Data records
•••

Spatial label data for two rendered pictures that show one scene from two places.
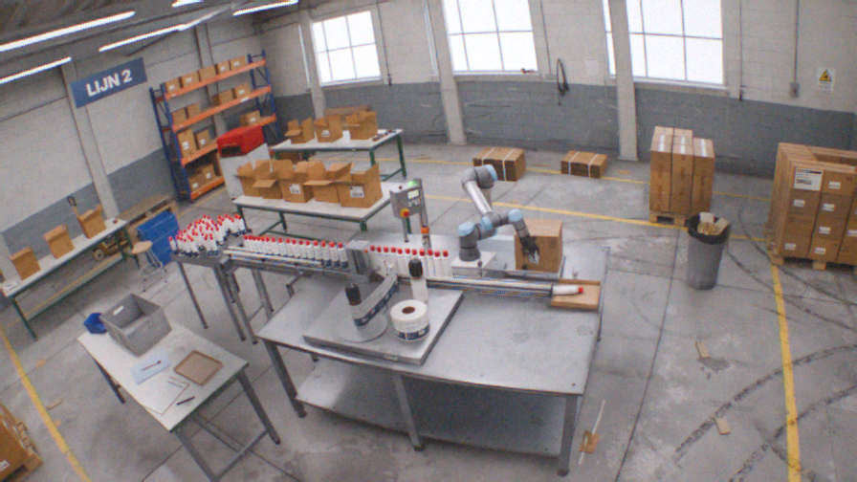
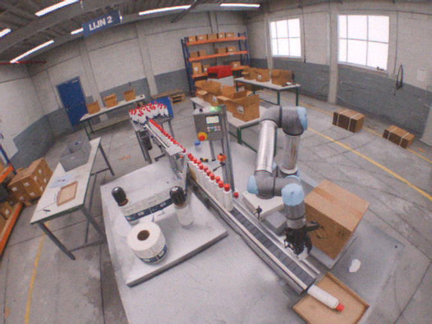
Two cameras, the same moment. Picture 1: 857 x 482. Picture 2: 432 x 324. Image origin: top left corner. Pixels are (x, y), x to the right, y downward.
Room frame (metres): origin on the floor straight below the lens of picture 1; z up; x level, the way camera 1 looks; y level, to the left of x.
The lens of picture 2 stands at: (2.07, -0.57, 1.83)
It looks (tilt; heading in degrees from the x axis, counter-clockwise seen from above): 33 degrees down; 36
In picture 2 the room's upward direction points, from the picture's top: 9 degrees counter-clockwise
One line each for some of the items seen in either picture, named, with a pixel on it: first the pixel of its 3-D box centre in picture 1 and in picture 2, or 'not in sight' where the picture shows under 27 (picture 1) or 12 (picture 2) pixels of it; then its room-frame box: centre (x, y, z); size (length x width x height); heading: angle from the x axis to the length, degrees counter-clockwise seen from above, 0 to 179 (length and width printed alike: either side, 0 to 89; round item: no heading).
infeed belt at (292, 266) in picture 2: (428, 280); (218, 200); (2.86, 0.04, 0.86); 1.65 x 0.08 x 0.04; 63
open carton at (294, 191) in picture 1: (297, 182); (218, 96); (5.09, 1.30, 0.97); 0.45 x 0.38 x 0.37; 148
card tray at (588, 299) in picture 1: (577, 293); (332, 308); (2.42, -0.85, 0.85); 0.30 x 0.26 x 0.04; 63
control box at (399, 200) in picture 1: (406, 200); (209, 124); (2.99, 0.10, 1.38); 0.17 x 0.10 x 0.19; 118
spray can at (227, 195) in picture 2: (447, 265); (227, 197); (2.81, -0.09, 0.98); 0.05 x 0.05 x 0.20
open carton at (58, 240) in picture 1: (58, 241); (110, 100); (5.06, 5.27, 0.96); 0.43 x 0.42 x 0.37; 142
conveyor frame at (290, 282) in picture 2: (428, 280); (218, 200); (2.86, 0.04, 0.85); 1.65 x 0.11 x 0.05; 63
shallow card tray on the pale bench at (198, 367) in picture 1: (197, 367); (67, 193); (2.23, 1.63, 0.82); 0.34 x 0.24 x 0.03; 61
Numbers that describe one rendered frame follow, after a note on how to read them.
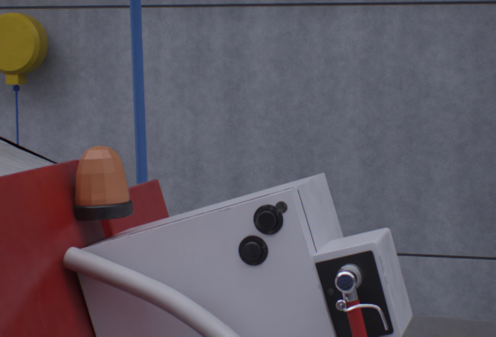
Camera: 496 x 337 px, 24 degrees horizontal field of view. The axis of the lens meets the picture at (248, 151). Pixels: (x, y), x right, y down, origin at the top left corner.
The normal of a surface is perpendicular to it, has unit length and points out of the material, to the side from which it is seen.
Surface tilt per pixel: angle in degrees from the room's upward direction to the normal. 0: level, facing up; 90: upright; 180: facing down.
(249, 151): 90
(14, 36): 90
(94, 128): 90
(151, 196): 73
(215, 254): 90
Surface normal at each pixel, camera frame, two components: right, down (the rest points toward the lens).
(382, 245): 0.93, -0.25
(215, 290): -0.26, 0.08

•••

TASK GOAL
Although the records hold pictures, return only what remains, word for word.

OUTPUT
Spatial label data for two rendered pictures that show one scene from two places.
Two cameras, the same moment. Picture 1: 857 x 482. Picture 2: 432 x 324. Image origin: top left corner. Pixels are (x, y), x to the right, y downward.
Room frame (metres): origin on the floor straight below the lens of picture 1; z up; x level, the way camera 1 looks; y level, to the left of x.
The lens of picture 2 stands at: (2.07, -0.57, 1.83)
It looks (tilt; heading in degrees from the x axis, counter-clockwise seen from above): 33 degrees down; 36
In picture 2 the room's upward direction points, from the picture's top: 9 degrees counter-clockwise
One line each for some of the items seen in either picture, named, with a pixel on it: first the pixel of its 3-D box centre in picture 1 and in picture 2, or 'not in sight' where the picture shows under 27 (picture 1) or 12 (picture 2) pixels of it; then its room-frame box: centre (x, y, z); size (length x width x height); heading: angle from the x axis to the length, degrees counter-clockwise seen from above, 0 to 179 (length and width printed alike: either side, 0 to 89; round item: no heading).
infeed belt at (292, 266) in picture 2: (428, 280); (218, 200); (2.86, 0.04, 0.86); 1.65 x 0.08 x 0.04; 63
open carton at (294, 191) in picture 1: (297, 182); (218, 96); (5.09, 1.30, 0.97); 0.45 x 0.38 x 0.37; 148
card tray at (588, 299) in picture 1: (577, 293); (332, 308); (2.42, -0.85, 0.85); 0.30 x 0.26 x 0.04; 63
control box at (399, 200) in picture 1: (406, 200); (209, 124); (2.99, 0.10, 1.38); 0.17 x 0.10 x 0.19; 118
spray can at (227, 195) in picture 2: (447, 265); (227, 197); (2.81, -0.09, 0.98); 0.05 x 0.05 x 0.20
open carton at (58, 240) in picture 1: (58, 241); (110, 100); (5.06, 5.27, 0.96); 0.43 x 0.42 x 0.37; 142
conveyor frame at (290, 282) in picture 2: (428, 280); (218, 200); (2.86, 0.04, 0.85); 1.65 x 0.11 x 0.05; 63
shallow card tray on the pale bench at (198, 367) in picture 1: (197, 367); (67, 193); (2.23, 1.63, 0.82); 0.34 x 0.24 x 0.03; 61
Numbers that describe one rendered frame follow, after a note on how to read them.
Camera: 496 x 337 px, 24 degrees horizontal field of view. The axis of the lens meets the picture at (248, 151). Pixels: (x, y), x right, y down, origin at the top left corner.
The normal of a surface is perpendicular to it, has unit length and points out of the material, to the side from which it is seen.
Surface tilt per pixel: angle in degrees from the room's upward direction to the normal. 0: level, facing up; 90: upright; 180: facing down.
(249, 151): 90
(14, 36): 90
(94, 128): 90
(151, 196): 73
(215, 254): 90
Surface normal at each pixel, camera frame, two components: right, down (the rest points toward the lens).
(382, 245): 0.93, -0.25
(215, 290): -0.26, 0.08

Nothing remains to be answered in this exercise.